§ EXERCISE
After finding the line that contains "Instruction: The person", reproduce it and each line below it through the end of the listing, exactly, with nothing added.

§ RECORDED DATA
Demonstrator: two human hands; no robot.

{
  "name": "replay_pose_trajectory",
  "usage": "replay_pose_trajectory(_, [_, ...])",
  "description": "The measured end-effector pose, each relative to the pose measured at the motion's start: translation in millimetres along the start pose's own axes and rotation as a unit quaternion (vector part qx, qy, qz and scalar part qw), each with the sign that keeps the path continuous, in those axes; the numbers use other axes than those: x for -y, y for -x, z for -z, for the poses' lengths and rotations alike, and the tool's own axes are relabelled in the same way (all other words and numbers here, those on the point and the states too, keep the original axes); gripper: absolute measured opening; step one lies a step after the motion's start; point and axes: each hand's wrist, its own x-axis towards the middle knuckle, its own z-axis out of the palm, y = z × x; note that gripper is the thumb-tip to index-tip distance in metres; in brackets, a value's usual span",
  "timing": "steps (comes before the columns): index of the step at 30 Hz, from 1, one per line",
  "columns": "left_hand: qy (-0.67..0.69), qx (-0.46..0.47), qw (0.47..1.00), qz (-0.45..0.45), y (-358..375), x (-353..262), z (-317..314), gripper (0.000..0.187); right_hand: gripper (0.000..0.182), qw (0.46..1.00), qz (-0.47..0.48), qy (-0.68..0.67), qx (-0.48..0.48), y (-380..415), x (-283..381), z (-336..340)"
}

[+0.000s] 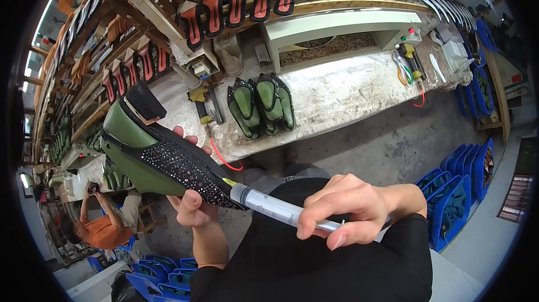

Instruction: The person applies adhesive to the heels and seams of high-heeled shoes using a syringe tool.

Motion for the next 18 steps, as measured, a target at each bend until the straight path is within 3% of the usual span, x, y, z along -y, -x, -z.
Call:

§ SOLUTION
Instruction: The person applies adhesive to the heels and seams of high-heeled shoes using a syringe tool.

Motion for the next 18 steps, as measured, a target at each bend until the straight path is within 3% of the usual span, x, y, z along -y, -x, -z.
Call:

What the exercise required has been answered in full.